==== RECORDS SUPPLIED
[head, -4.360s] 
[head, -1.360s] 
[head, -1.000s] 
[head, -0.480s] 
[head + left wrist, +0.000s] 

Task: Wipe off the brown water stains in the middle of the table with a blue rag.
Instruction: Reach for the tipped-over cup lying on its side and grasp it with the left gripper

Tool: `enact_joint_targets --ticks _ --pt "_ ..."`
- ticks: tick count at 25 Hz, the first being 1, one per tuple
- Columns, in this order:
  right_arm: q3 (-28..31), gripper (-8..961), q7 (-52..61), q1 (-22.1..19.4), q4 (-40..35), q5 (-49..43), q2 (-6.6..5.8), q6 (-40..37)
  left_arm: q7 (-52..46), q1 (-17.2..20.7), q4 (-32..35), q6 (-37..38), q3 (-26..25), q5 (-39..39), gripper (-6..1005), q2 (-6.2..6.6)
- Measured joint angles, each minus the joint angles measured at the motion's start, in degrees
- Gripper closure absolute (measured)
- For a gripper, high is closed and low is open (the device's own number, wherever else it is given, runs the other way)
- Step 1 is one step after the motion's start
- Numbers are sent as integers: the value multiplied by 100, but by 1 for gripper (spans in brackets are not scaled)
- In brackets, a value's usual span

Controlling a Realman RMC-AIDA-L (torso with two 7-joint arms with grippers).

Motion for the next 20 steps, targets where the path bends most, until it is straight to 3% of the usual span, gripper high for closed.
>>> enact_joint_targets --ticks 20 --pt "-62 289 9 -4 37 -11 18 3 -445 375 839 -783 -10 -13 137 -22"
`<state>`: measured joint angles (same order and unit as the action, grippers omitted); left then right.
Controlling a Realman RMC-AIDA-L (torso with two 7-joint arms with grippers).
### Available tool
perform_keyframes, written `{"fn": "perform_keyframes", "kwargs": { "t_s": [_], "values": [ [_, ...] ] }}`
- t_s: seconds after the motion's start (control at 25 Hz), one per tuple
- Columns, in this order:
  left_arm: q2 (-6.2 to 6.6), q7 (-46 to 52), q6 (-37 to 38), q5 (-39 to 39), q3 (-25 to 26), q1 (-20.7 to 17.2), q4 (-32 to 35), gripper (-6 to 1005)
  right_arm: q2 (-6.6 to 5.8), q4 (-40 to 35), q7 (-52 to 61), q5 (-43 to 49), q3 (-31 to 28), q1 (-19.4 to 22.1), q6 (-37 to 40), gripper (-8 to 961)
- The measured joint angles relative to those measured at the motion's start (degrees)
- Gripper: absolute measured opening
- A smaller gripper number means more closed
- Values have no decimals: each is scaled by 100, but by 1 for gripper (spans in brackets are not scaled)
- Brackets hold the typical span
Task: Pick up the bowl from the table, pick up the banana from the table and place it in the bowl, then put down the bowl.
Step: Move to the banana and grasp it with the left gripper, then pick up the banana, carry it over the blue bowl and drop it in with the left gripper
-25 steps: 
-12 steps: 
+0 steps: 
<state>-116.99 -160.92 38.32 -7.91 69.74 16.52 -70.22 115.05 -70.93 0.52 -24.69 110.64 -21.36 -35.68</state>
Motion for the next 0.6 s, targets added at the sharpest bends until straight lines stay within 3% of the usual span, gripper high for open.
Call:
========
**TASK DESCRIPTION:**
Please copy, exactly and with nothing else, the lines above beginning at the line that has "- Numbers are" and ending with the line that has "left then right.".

**YOUR SOLUTION:**
- Numbers are sent as integers: the value multiplied by 100, but by 1 for gripper (spans in brackets are not scaled)
- In brackets, a value's usual span

Controlling a Realman RMC-AIDA-L (torso with two 7-joint arms with grippers).

Motion for the next 20 steps, targets where the path bends most, until it is straight to 3% of the usual span, gripper high for closed.
>>> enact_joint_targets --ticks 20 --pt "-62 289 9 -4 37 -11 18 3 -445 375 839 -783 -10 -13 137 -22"
`<state>`: measured joint angles (same order and unit as the action, grippers omitted); left then right.

The complete output has now been given.